Weihnachten auf dem Semmering

Ulrike Sammer

von Ulrike Sammer

Story

Mein Mann war sehr krank. Er hatte viel abgenommen und war sichtlich geschwächt. Kurz nach seiner 6-stündigen Operationen brauchte er täglich eine Infusion. Deshalb verbrachten wir Weihnachten im Kurhotel Stühlinger, in steiler Hanglage mitten im Wald zwischen der Bahnstation Semmering und der Hochstraße (an der auch das Hotel Panhans liegt).

Nachdem der Pleitegeier über dem Semmering kreist, bin ich mir nicht im Klaren, ob das Kurhaus nach Corona wieder aufsperrt, denn die letzten drei Jahre war es geschlossen. Vor knapp 10 Jahren war es jedenfalls noch in voller Funktion.

Die Hinfahrt war bereits mit großen Schwierigkeiten verbunden, da der geplante Transport nicht klappte. Wir hatten beide eine totale Adrenalinausschüttung.

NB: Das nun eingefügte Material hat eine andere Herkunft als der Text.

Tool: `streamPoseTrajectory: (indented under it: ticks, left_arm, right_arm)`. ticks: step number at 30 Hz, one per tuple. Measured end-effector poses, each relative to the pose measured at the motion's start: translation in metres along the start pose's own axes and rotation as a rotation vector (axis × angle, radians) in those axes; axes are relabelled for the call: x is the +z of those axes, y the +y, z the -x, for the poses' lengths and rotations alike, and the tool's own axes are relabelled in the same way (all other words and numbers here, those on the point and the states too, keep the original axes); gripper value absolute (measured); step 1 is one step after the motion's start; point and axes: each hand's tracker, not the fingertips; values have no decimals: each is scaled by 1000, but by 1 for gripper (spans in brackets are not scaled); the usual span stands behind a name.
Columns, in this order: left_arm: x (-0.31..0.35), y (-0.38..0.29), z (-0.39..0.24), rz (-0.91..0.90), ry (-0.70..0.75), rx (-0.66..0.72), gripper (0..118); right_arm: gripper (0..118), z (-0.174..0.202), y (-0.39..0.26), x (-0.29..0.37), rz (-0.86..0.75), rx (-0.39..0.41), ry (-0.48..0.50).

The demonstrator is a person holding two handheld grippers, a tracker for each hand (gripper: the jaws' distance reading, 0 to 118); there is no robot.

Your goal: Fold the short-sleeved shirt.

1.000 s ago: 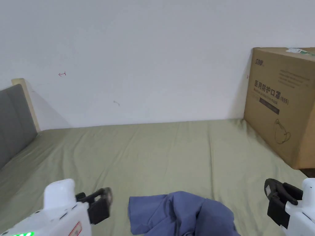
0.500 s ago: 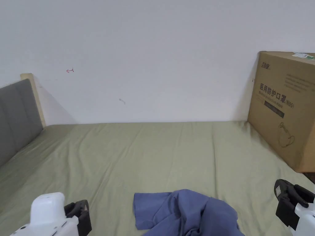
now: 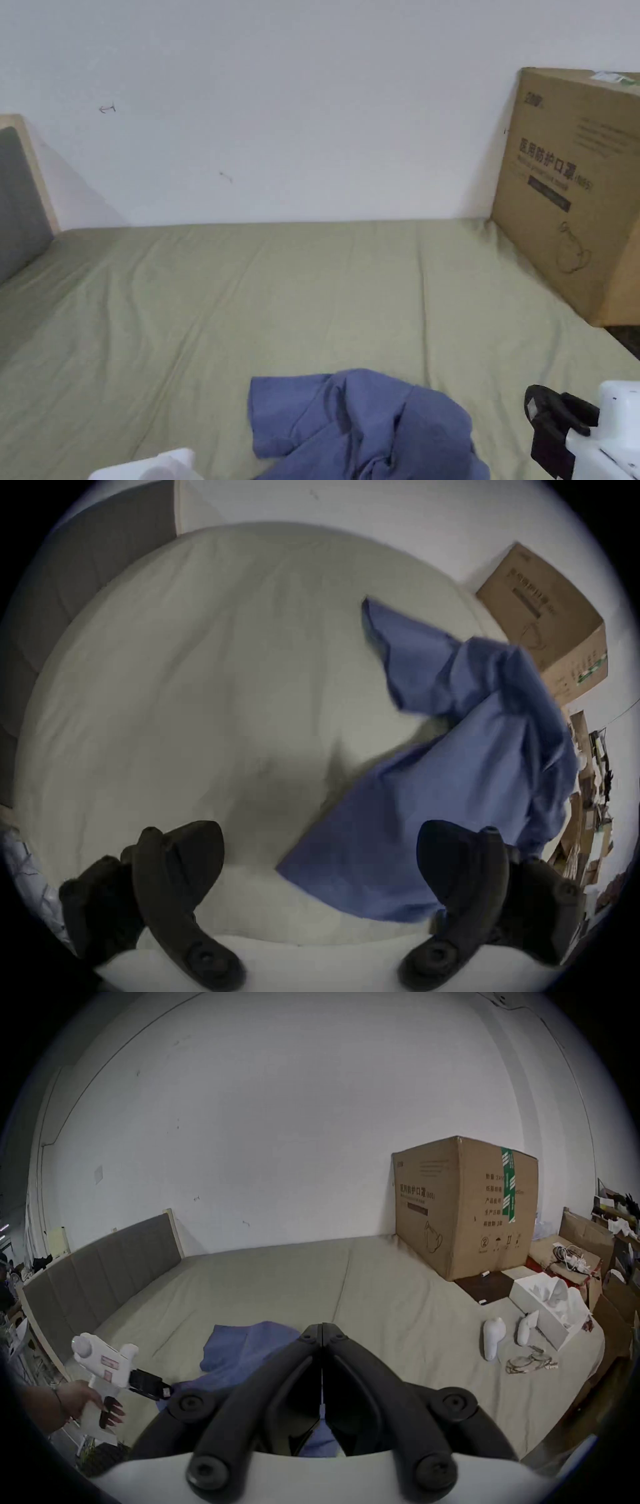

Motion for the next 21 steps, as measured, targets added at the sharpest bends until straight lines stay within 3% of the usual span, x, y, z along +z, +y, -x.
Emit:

Nach hektischen Telefonaten konnten wir doch noch jemanden ausfindig machen, der uns auf den Semmering fuhr. Es war alles vereist. Die Chauffeurin schaffte den steilen Anfahrtsweg zum Kurhotel erst im 5. Anlauf.

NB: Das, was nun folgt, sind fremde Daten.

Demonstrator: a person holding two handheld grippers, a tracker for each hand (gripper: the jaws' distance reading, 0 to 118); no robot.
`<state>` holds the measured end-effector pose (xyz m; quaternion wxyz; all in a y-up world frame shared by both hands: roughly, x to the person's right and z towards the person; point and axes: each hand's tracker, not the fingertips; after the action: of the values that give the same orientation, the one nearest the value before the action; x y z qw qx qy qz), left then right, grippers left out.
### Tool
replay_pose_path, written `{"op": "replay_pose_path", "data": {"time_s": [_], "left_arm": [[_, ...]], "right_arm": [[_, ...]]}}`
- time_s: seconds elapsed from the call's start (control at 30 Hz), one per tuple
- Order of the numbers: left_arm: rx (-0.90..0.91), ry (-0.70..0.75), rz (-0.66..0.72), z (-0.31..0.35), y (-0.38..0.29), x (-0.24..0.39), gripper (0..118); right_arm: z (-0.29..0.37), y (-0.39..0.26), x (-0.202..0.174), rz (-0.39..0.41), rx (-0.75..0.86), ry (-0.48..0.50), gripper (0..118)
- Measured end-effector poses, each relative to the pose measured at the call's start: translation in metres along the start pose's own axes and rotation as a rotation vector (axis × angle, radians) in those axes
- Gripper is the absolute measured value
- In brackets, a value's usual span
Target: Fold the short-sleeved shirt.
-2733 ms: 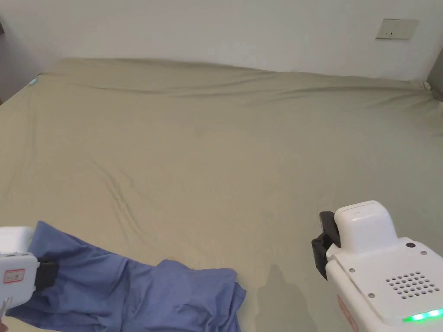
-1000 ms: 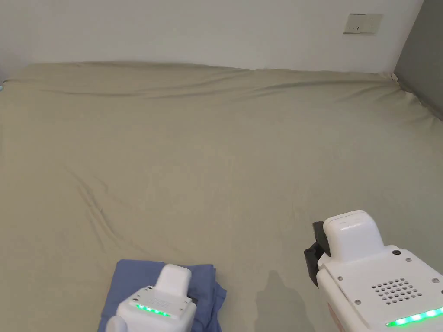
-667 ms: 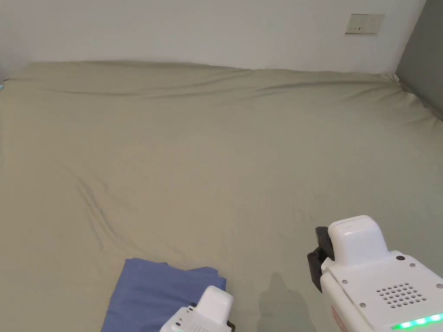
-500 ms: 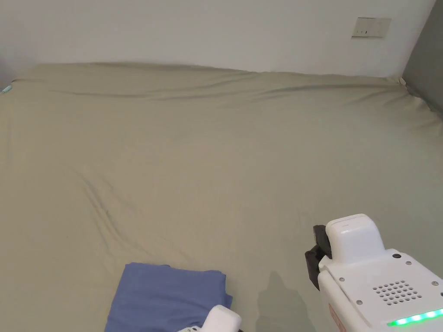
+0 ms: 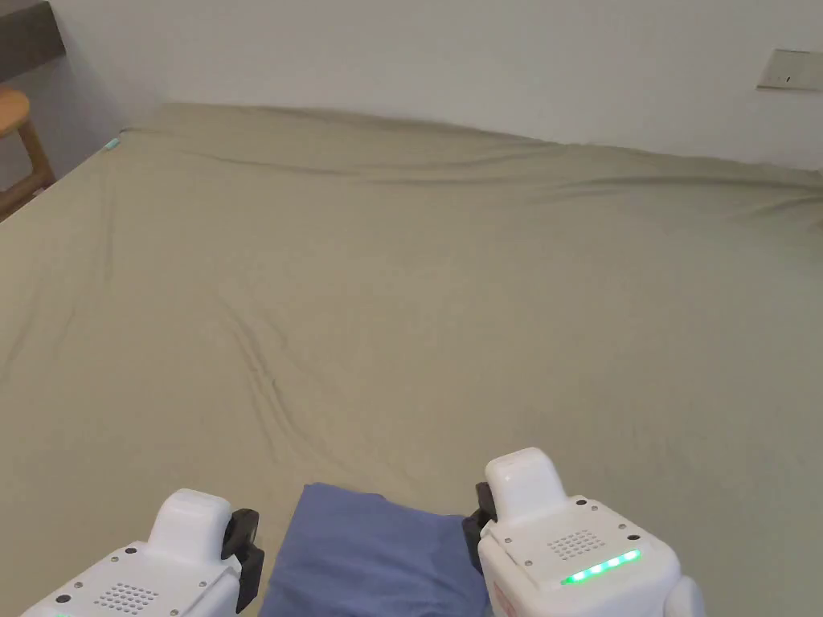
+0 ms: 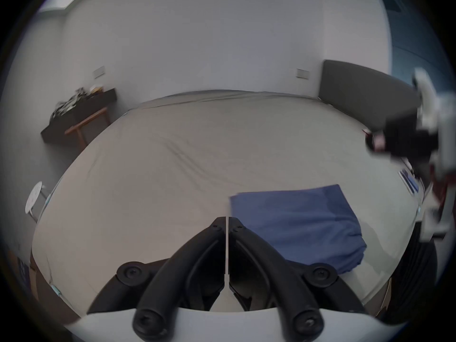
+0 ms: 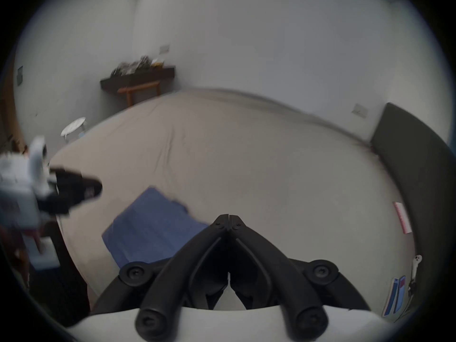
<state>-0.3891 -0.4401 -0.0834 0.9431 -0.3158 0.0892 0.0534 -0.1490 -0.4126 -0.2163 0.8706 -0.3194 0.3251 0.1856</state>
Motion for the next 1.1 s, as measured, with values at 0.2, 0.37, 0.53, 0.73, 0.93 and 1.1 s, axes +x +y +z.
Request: {"op": "replay_pose_path", "data": {"time_s": [0.2, 0.37, 0.53, 0.73, 0.93, 1.1], "left_arm": [[-0.078, -0.054, 0.096, -0.014, -0.006, -0.025, 2], [-0.232, -0.273, 0.234, -0.034, -0.004, -0.046, 6], [-0.363, -0.475, 0.463, -0.079, 0.003, -0.066, 76], [-0.532, -0.708, 0.674, -0.146, -0.005, -0.063, 116], [-0.57, -0.826, 0.801, -0.137, 0.0, -0.012, 23], [-0.55, -0.706, 0.727, -0.137, 0.001, -0.002, 23]], "right_arm": [[-0.078, -0.05, -0.026, 0.057, -0.348, 0.076, 0], [-0.076, -0.044, -0.026, 0.081, -0.305, 0.053, 0], [-0.074, -0.05, -0.024, 0.161, -0.286, 0.078, 0], [-0.077, -0.059, -0.018, 0.102, -0.27, 0.086, 0], [-0.077, -0.061, -0.014, 0.073, -0.26, 0.095, 0], [-0.07, -0.056, -0.004, 0.022, -0.257, 0.119, 0]]}}
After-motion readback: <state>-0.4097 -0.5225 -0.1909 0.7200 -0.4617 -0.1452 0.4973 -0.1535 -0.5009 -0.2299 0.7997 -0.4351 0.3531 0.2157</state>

Wir bezogen ein sehr nettes Zimmer mit Balkon. Mein Mann sollte ein bisschen aufgebaut werden, obwohl er nun keinen Magen mehr hatte. Beim „Abendessen“ kaute er ganz langsam winzige Bissen. Ich hatte beschlossen, die Zeit mit ihm, mit einer Mayr-Kur zu nützen. Ich bekomme einen klaren Gemüsesud und Dinkelbrot. „Köstlich“.

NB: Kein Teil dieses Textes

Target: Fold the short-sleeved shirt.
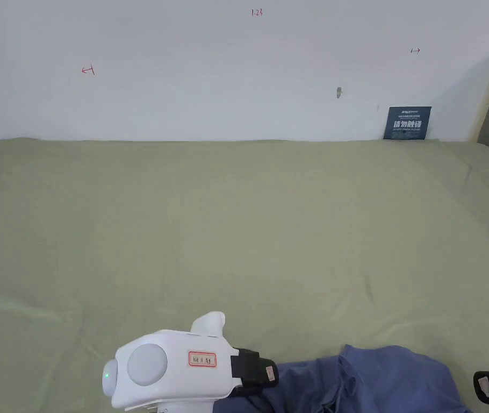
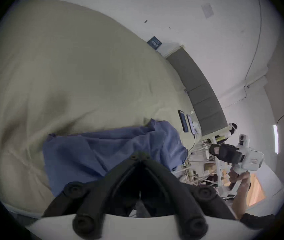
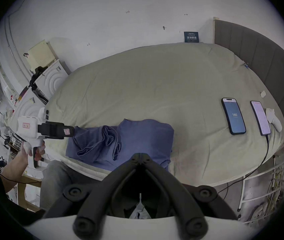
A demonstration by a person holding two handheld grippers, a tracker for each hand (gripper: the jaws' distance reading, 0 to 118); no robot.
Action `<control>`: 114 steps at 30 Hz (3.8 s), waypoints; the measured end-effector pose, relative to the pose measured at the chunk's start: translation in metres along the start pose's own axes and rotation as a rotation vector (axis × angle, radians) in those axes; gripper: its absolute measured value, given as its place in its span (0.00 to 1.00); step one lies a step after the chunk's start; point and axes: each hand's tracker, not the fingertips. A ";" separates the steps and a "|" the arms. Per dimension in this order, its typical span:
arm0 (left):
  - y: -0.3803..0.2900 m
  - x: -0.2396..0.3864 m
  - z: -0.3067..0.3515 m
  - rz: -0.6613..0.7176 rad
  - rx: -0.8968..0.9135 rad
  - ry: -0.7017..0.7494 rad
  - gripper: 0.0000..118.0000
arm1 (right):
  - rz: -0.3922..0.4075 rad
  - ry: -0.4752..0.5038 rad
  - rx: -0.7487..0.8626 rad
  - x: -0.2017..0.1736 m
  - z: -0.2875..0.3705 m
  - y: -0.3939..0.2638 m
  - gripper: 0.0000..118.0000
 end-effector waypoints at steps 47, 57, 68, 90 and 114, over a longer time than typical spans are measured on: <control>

Wie fast täglich kroch oder floss ein eindrucksvoller Nebelstrom aus dem Mürztal über die Semmering-Passhöhe und fiel wie ein Wasserfall in die Ebene hinunter. Obwohl es minus 10° hat, wollte mein Mann immer ein bisschen ins Freie. So gingen wir vorsichtig mit Stöcken auf den völlig vereisten Wegen, trotzdem verriß sich mein Mann. Ein Sturz mit den noch unverheilten OP-Schnitten wäre aber jedenfalls katastrophal gewesen. Wir beobachteten, wie ganze Großfamilien samt Christbaum in ihr Zweitdomizil für die Feiertage einzogen.

Das Haus hatte eine kleine Therapiemannschaft, aber Dr. Andres Stühlinger, der Besitzer und Kurarzt, kümmerte sich um schier alles. Von früh bis spät war er eingesetzt. Er wohnte im Haus mit seiner alten Mutter, um die er sich natürlich auch annahm. Diese Mutter war es gewohnt überall mitzureden und verhinderte alle Neuerungen. Als die hohen Bäume vor dem Hotel mit der Zeit Licht und Aussicht auf allen Balkonen wegnahmen, verbot sie es, diese zu entfernen. Man musste warten, bis sie einmal einen kurzen Urlaub antrat. Die Forstarbeiter mit den Motorsägen standen schon bereit. Als die Mutter zurückkam, stand sie vor vollendeten Tatsachen.

Im Hotel Panhans stimmten wir uns weihnachtlich ein. Im Jugendstilfestsaal war ein sehr nettes Adventkonzert mit Chor, Bläsern und drei musizierenden Geschwistern. Zu unserem festlichen Weihnachtsabendessen waren wir so wenige im Haus, dass wir an einem größeren Tisch Platz nehmen konnten. Außer meinem Mann und mir, waren Dr. Stühlinger mit seiner Mutter, drei betagte Damen und die bekannte und beliebte Filmemacherin Elisabeth T. Spira mit ihrem Mann um den Tisch versammelt.